● **Prompt**
Copy out every line of the records where the string "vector" occurs.

[Collected data entries]

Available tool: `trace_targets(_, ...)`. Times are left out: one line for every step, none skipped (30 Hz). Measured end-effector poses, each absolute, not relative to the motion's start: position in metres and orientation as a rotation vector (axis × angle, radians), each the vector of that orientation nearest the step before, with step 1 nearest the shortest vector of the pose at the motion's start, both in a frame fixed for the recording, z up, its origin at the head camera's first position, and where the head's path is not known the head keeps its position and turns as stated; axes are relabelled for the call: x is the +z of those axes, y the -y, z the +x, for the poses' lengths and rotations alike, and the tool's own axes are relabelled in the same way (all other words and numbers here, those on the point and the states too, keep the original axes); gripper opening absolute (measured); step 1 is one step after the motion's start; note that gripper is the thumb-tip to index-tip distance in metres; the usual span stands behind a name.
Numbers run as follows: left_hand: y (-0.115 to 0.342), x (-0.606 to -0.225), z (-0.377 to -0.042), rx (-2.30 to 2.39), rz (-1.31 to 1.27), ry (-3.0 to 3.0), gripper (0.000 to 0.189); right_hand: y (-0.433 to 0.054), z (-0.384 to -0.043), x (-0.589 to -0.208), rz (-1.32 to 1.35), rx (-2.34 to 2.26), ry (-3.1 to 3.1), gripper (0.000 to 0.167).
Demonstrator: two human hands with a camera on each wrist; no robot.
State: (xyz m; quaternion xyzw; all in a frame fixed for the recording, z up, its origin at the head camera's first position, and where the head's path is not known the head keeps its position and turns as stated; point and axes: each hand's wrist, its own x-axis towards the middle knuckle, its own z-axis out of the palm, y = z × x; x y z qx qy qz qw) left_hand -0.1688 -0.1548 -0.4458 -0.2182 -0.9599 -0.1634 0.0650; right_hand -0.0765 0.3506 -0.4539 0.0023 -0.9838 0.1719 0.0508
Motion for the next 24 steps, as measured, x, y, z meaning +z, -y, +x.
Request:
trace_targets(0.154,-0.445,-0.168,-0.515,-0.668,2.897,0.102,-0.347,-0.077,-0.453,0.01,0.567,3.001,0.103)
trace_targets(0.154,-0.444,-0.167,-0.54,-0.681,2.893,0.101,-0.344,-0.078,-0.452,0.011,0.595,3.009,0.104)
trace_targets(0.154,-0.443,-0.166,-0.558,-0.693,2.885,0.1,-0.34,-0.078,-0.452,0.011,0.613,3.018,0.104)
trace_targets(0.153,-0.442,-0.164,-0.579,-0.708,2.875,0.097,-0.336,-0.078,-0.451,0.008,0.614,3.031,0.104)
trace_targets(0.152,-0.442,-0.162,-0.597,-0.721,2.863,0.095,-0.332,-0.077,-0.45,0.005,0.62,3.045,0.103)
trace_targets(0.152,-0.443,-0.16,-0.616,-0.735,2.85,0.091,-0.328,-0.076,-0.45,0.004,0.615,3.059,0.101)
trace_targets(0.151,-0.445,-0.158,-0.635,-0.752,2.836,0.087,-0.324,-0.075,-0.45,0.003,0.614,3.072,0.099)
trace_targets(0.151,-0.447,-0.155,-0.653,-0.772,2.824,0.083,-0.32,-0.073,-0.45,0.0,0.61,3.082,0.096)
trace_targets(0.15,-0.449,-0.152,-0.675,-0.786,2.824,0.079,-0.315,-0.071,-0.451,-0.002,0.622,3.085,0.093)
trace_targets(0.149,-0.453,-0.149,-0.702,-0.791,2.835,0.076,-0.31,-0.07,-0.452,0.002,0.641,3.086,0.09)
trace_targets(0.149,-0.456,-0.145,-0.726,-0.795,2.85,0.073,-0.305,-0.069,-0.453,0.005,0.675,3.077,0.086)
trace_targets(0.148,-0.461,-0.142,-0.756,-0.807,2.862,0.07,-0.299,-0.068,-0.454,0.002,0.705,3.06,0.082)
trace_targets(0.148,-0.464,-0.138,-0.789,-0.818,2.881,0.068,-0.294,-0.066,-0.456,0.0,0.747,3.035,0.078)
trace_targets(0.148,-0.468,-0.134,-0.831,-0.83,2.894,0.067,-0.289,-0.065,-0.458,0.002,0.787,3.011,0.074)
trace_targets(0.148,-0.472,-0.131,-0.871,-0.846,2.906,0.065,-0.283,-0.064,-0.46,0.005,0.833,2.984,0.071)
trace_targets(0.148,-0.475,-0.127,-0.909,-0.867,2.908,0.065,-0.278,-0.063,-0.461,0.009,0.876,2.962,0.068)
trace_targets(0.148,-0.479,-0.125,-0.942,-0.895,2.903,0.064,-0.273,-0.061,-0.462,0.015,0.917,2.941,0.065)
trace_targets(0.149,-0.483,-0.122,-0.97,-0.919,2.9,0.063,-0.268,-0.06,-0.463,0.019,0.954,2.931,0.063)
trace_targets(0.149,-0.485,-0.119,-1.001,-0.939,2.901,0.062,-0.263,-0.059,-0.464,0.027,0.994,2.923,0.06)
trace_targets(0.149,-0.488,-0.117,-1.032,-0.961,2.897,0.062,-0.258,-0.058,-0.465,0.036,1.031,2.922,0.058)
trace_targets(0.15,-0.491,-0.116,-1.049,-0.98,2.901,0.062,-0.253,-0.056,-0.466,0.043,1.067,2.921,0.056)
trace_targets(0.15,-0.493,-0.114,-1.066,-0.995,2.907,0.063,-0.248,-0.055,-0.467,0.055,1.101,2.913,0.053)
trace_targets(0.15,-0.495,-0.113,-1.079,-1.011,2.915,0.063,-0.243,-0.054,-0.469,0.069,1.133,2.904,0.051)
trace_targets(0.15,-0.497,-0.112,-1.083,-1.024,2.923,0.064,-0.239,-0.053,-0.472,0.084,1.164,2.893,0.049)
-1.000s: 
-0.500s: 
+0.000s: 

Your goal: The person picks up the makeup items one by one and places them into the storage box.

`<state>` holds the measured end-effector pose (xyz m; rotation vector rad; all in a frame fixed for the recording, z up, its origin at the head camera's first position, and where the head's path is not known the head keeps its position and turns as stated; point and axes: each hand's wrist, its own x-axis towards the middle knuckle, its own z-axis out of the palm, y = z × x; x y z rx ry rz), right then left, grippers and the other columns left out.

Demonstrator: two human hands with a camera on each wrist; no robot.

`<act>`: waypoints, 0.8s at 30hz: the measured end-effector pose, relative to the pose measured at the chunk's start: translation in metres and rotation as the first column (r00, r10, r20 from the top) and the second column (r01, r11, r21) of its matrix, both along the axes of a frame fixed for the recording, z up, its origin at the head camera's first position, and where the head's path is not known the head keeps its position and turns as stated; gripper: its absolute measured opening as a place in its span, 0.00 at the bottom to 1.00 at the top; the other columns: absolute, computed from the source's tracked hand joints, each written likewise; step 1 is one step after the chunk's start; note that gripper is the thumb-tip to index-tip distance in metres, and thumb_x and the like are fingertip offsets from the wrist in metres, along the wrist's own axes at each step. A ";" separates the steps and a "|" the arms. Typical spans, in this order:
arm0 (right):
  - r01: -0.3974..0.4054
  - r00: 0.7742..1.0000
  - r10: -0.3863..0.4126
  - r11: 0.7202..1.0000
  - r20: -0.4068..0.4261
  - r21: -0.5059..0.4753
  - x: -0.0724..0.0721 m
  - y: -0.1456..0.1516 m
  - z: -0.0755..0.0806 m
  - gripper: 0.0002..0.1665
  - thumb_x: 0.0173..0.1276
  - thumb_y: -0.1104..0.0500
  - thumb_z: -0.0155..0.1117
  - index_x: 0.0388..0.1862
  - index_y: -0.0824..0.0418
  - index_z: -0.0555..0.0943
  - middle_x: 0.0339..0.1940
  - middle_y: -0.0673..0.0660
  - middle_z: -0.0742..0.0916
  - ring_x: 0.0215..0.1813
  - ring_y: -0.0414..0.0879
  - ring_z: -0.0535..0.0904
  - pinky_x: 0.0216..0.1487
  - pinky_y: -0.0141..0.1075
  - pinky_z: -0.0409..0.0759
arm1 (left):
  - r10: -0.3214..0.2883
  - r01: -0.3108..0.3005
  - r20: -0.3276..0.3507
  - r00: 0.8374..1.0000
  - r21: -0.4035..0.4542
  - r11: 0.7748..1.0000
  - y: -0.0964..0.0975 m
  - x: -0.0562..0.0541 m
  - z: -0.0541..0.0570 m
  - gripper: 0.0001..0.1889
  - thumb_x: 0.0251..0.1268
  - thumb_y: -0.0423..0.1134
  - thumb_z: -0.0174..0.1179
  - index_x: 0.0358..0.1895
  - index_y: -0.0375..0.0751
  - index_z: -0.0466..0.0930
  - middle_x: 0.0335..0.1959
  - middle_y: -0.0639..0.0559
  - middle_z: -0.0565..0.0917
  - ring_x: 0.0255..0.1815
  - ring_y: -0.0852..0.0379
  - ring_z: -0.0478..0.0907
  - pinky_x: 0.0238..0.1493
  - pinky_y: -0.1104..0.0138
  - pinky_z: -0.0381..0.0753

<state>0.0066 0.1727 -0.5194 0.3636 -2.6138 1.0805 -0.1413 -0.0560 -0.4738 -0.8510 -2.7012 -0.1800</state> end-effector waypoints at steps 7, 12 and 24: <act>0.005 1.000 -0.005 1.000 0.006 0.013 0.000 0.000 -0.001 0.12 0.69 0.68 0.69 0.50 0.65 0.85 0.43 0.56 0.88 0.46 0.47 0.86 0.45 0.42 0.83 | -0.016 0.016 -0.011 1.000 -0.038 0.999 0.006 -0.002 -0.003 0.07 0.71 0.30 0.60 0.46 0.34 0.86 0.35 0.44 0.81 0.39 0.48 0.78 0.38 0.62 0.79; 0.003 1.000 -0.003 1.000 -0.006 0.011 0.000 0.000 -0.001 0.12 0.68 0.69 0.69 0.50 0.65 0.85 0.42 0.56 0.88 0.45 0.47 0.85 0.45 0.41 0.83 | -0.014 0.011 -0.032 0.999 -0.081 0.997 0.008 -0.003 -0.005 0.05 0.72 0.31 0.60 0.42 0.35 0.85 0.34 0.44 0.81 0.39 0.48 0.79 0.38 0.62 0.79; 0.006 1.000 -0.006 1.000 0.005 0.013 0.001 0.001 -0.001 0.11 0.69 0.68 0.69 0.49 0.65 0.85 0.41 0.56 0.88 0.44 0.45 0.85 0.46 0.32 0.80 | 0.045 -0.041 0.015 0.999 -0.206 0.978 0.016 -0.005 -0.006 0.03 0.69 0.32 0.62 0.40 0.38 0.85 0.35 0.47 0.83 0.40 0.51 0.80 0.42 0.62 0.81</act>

● **Completed task**
Available tool: `trace_targets(_, ...)`. Times are left out: one line for every step, none skipped (30 Hz). Measured end-effector poses, each absolute, not relative to the motion's start: position in metres and orientation as a rotation vector (axis × angle, radians), each the vector of that orientation nearest the step before, with step 1 nearest the shortest vector of the pose at the motion's start, both in a frame fixed for the recording, z up, its origin at the head camera's first position, and where the head's path is not known the head keeps its position and turns as stated; axes are relabelled for the call: x is the +z of those axes, y the -y, z the +x, for the poses' lengths and rotations alike, and the tool's own axes are relabelled in the same way (all other words and numbers here, those on the point and the states too, keep the original axes); gripper opening absolute (measured); step 1 is one step after the motion's start; note that gripper is the thumb-tip to index-tip distance in metres; the usual span stands behind a name.
`<state>` holds the measured end-effector pose (xyz m; rotation vector rad; all in a frame fixed for the recording, z up, its origin at the head camera's first position, and where the head's path is not known the head keeps its position and turns as stated; point and axes: each hand's wrist, its own x-axis towards the middle knuckle, its own z-axis out of the palm, y = z × x; x y z rx ry rz), right then left, grippers and the other columns left out.

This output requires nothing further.